Sword Art Online: Lost Song Review

Jeb Haught
Sword Art Online: Lost Song Info


  • N/A


  • 1


  • Bandai Namco Games


  • Artdink

Release Date

  • 11/17/2015
  • Out Now


  • PS Vita
  • PS3
  • PS4


Smooth combat and fancy flying isn't enough to resurrect this mundane IP.

Apparently, the creators of Sword Art Online want the popular series to infiltrate every type of media available, as Sword Art Online: Lost Song is the third SAO game to be released. As such, the idea of playing a non-MMO game where I control a boy who's playing an MMO is a confusing concept reminiscent of the level-within-a-level theme behind Inception. Unfortunately, the lackluster storyline combined with repetitive gameplay results in a game that will only appeal to fans of the series.

The story takes place shortly after the events of Sword Art Online: Hollow Fragment, and once again follows Kirito as he sits back to play an MMO. This time, he ventures into Alfheim Online's expansion, titled Svart Alfheim, with the intent of beating it before a rival guild known as the Shamrocks can do so. Sadly, Kirito isn't stuck in the virtual world or being tormented by an evil oppressor, so the motivation for continuing with the game is based more on actual gameplay than an interesting story. In fact, I've seen more conflict between a seasoned WoW player trying to tame his bulging waistline than what exists between Kirito and his supposed enemies.

Thank goodness the combat features smooth controls, smartly-mapped buttons, and a wide variety of moves for all three party members. In addition to the standard use of stamina for physical attacks and blocks and mana for special and magic moves, each character can use three different types of weapons. For example, Kirito has access to a versatile single-handed sword, two fast blades, or a powerful two-handed sword. Each weapon type can be improved through use, and this also unlocks new abilities in that particular fighting style. Conversely, raising each character's level will increase passive skills and also add new magic abilities. This is all standard fare for modern RPGs, but the highlight is being able to smoothly transition between physical and magic attacks during combat.
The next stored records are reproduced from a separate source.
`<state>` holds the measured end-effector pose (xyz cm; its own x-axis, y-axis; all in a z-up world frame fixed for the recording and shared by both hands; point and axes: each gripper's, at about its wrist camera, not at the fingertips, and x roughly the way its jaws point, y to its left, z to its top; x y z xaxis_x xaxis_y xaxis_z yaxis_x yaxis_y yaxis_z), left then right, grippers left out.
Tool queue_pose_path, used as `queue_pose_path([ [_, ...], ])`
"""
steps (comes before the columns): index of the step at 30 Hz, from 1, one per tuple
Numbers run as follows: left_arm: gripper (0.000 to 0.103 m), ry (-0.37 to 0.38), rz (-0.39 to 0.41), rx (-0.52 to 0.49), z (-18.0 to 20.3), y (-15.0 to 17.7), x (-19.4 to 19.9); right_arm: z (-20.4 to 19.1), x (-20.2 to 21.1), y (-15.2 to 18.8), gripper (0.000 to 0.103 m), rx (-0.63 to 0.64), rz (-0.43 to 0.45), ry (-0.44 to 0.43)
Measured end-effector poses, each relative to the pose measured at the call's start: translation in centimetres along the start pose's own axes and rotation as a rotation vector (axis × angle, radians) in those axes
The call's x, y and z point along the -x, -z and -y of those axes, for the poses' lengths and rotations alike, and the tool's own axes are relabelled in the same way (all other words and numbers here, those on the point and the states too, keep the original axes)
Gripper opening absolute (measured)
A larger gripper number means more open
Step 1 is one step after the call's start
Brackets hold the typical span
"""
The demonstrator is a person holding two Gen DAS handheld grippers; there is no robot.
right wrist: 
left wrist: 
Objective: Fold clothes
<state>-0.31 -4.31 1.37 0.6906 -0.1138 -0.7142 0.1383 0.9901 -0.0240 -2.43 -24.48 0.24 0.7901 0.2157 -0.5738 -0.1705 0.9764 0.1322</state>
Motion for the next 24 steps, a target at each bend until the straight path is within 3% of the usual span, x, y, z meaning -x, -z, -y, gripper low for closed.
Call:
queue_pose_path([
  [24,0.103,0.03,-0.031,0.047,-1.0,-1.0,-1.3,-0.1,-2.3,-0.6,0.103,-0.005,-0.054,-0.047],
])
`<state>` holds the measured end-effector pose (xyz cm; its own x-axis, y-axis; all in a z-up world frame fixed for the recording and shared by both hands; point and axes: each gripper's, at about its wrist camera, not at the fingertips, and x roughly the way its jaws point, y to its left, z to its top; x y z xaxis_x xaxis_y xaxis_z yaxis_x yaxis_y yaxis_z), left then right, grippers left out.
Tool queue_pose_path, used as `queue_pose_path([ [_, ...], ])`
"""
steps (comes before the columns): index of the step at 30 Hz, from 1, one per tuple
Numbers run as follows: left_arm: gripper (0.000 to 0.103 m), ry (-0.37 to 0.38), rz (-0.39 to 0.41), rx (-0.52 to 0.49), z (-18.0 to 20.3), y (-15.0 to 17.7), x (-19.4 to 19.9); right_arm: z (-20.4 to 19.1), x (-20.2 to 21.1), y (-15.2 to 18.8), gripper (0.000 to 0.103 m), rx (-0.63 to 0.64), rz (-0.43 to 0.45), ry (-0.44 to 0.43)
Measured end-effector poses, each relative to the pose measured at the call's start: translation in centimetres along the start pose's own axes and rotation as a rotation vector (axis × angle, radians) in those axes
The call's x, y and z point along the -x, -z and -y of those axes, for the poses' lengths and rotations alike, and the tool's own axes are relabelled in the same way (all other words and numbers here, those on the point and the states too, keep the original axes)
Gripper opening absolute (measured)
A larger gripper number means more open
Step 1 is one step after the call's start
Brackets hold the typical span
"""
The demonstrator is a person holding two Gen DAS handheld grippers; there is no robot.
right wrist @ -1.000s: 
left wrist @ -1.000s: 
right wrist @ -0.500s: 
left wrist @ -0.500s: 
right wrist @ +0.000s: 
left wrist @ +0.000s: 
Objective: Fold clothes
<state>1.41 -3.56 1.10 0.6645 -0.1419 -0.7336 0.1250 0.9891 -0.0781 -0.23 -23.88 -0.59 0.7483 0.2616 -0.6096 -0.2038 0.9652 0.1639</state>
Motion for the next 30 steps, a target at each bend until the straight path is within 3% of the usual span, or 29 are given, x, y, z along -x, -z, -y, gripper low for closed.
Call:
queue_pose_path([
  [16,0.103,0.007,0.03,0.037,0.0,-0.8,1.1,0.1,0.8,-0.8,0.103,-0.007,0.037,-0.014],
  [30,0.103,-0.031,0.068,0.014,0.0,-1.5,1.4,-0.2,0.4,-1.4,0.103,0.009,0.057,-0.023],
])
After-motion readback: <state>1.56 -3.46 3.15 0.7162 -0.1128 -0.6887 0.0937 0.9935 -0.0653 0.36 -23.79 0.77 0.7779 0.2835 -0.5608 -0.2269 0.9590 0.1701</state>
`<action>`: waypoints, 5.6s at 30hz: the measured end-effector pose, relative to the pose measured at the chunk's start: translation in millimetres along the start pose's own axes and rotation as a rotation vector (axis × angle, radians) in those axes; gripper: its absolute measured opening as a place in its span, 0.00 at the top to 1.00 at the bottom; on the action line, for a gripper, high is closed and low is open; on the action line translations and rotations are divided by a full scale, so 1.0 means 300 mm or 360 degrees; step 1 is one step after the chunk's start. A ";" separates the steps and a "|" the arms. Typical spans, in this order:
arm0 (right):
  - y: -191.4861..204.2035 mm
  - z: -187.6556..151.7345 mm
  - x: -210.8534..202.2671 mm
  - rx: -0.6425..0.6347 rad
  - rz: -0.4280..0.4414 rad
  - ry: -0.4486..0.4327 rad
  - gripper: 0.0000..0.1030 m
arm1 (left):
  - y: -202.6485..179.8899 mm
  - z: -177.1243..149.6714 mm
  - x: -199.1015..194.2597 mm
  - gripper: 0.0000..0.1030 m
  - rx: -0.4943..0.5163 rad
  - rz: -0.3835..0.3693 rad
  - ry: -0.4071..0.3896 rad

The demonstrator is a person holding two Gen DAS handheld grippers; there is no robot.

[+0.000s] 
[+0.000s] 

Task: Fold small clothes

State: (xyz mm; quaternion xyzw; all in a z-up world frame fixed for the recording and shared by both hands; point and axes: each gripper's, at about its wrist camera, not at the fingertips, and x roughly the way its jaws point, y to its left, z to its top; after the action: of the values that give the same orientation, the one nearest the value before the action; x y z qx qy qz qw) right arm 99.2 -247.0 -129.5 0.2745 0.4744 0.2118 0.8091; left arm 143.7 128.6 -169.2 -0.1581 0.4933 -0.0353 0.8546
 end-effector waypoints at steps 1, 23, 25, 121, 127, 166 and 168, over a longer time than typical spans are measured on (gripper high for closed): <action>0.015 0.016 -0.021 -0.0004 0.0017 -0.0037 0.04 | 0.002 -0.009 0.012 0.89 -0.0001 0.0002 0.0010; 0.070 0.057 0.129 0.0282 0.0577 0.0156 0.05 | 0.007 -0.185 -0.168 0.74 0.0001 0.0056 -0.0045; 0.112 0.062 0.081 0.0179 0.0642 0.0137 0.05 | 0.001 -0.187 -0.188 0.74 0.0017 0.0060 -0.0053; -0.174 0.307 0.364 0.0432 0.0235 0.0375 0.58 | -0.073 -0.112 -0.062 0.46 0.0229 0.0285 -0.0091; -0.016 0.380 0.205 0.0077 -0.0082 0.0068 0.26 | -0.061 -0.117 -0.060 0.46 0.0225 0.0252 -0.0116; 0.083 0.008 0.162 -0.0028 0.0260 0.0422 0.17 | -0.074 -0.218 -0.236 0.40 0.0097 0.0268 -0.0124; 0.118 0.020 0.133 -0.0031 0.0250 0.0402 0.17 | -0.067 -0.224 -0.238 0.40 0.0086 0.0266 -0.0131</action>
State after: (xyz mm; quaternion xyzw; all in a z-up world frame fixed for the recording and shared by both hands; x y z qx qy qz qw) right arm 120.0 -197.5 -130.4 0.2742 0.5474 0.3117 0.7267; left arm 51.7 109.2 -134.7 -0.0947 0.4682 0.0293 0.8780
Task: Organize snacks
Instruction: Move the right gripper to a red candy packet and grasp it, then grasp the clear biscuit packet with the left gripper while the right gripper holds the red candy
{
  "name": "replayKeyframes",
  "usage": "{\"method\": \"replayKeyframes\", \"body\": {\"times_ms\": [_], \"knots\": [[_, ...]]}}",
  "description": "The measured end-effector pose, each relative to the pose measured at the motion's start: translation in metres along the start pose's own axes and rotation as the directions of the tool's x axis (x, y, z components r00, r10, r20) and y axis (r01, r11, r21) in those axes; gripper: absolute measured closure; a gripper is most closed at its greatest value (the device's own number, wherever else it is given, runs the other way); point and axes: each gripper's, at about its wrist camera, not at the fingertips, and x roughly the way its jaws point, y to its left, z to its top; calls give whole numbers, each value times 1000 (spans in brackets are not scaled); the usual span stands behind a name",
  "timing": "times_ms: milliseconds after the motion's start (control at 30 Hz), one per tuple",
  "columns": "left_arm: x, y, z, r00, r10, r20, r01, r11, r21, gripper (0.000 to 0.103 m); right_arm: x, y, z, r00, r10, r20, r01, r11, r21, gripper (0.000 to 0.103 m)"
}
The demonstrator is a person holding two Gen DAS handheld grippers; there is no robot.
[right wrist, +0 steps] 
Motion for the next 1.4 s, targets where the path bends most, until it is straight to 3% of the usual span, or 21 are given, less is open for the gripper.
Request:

SAO: LS is the first game in the series where players can control characters other than Kirito, but this feature isn't fleshed out as much as it should be. It's possible to switch between all three party members at will, but players can only control one character at a time. If the player's character is defeated, they have to wait and see if the A.I. for the other two characters can resurrect them or defeat the enemy on their own. This wouldn't be so bad if customization wasn't limited to only determining which moves can be used and not when they're used. For instance, being able to set a character to heal teammates when they drop below 40% would literally be a lifesaver.

New to the series is the ability to fly around using retractable wings, which not only adds variety to exploration, but also makes it more fun! With the press of a button, players can take flight to explore and also to fight enemies. Similar to other MMOs I've played, it can be cathartic to simply fly up to a floating island in the sky, land on it, and observe the surroundings. Flight controls during combat can be tricky at first, but it doesn't take long to get the hang of it. Granted, combat in the air forces players to hover rather than fly freely about, but it's still cool. I just wish that there wasn't a height ceiling for the first half of the game because hitting it is an instant reminder that I'm playing a game and not exploring an alternate universe.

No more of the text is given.